Les collections d’arts graphiques de la Staatsgalerie de Stuttgart conservent une autre version de la résurrection de Lazare par Füger, datée vers 1770-1772[1]. Une version où l’on retrouve, à l’avant plan gauche, cette même figure d’ignudo, à la différence près que celui de Stuttgart paraît comme terrassé de surprise car, si la pose est presque identique, son bras gauche levé et les doigts de cette même main écartés répondent bel et bien aux mains nues de Lazare s’extirpant hors de terre. On y retrouve également cette figure féminine, sur la gauche, penchée sur la tombe. Notre dessin cependant, tant du point de vue du traitement du sujet que de l’exécution, s’éloigne considérablement de la version de Stuttgart.

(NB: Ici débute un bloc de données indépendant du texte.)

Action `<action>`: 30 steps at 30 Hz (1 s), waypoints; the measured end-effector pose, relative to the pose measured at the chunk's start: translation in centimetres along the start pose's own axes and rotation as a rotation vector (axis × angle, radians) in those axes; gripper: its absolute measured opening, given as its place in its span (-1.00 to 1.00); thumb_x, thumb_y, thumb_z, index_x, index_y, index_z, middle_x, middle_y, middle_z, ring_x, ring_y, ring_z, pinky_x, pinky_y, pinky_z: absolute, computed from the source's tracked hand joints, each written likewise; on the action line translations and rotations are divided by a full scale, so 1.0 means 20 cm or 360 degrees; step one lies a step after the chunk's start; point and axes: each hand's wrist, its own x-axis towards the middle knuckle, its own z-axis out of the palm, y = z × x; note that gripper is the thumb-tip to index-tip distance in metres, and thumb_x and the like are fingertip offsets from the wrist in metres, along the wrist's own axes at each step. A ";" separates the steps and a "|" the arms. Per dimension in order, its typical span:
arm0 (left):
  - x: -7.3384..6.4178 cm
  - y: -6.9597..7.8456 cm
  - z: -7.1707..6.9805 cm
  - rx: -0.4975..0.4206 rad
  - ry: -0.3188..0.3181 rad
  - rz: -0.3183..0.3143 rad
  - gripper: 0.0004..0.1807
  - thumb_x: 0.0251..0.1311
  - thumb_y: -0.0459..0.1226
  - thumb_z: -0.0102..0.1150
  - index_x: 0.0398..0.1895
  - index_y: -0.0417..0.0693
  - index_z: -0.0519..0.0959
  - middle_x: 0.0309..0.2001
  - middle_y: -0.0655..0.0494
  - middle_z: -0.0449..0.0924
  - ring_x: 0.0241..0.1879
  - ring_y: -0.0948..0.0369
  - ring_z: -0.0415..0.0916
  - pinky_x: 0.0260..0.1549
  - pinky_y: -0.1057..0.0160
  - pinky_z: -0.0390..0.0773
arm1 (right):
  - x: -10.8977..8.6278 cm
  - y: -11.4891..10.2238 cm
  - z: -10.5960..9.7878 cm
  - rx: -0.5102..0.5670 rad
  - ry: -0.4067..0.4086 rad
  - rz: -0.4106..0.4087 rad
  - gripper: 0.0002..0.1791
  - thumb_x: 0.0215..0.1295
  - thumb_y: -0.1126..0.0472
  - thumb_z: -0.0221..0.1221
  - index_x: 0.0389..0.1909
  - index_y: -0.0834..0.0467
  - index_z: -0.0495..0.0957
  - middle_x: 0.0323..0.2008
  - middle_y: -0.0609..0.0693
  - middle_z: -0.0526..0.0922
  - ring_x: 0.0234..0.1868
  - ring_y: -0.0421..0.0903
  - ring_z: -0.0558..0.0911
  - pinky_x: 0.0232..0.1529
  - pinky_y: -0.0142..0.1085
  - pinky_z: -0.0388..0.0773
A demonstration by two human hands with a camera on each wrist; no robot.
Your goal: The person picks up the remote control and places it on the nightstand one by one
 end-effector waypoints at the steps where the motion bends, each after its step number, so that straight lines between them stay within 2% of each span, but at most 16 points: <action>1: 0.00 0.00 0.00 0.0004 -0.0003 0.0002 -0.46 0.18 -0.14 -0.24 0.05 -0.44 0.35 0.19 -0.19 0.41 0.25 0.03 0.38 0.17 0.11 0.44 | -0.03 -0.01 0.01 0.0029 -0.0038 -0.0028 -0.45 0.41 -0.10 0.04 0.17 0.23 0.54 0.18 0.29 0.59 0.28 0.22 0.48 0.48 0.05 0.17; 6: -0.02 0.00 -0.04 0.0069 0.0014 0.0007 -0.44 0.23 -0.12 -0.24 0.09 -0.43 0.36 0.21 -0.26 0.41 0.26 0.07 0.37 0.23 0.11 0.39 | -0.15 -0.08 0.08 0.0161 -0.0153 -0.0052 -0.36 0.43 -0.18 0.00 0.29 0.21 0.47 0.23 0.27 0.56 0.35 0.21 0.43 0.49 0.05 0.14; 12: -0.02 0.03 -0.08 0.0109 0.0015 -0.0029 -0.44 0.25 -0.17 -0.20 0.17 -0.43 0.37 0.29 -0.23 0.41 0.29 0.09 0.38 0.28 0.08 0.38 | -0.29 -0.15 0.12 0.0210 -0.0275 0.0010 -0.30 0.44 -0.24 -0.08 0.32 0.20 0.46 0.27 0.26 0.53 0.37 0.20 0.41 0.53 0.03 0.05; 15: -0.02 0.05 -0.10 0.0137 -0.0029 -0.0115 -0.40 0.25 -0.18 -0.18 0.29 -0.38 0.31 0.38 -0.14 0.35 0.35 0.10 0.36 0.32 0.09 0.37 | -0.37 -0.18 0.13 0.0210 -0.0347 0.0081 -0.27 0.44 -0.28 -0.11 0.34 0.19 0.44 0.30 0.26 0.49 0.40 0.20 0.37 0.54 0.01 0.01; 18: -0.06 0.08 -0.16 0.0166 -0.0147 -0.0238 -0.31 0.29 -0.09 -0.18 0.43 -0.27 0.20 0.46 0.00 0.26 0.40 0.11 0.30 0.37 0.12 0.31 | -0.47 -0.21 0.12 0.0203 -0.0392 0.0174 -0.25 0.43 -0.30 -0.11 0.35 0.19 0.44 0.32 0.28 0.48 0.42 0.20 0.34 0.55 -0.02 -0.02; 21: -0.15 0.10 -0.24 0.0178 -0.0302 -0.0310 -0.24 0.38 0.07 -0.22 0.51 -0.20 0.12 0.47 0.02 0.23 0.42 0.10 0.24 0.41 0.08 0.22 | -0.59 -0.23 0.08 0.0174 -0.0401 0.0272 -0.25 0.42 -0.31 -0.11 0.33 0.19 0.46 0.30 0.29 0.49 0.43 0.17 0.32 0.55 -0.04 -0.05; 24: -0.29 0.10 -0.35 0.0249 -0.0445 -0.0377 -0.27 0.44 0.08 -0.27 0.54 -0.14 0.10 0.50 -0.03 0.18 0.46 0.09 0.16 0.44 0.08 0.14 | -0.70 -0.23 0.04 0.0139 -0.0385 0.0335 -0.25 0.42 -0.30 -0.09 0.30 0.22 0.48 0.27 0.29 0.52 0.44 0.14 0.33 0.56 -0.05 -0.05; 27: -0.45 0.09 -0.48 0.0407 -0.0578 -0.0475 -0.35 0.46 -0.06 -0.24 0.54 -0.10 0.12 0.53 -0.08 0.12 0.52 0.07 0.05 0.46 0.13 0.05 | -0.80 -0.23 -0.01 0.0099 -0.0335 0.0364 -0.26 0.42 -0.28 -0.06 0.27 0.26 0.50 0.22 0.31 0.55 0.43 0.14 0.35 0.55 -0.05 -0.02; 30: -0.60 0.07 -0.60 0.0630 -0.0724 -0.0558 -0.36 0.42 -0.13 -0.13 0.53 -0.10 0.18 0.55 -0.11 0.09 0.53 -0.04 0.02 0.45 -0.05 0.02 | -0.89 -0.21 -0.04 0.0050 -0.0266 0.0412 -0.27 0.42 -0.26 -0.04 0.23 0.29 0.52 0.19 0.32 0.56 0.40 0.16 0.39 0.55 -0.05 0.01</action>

Ici, Füger, en choisissant de placer sa feuille verticalement, opte pour une dynamique bien plus forte, réalisant une parfaite composition centripète, où la tombe de Lazare, au centre, semble exercer une réelle force de gravitation sur les divers protagonistes. Par ailleurs, la cassolette ornée d’une guirlande, apparaissant à l’arrière-plan droit de notre dessin, le style des drapés, l’épure de leurs lignes, tout semble indiquer un moment de la carrière de Füger plus tardif, quand il intègre les canons d’une esthétique pleinement néoclassique, soit autour de 1780. Nous rapprocherions ainsi notre dessin d’œuvres telles que l’Alceste et Admète  et de l’Hercule et Alceste de l’Albertina (1779), l’Exécution d’une vestale (collection particulière) ou la Vestale Tucia (Vienne, Wienmuseum), ces deux derniers datés de 1783[2].

 


[1] R. Keil, Heinrich Friedrich Füger, Nur weningen ist es vergönnt das Licht der Wahrheit zu sehen, Vienne, 2009, n°WV14, p. 198.

[2] Ibid., n°WV 96, 97, 114 et 115, p. 225 et 232.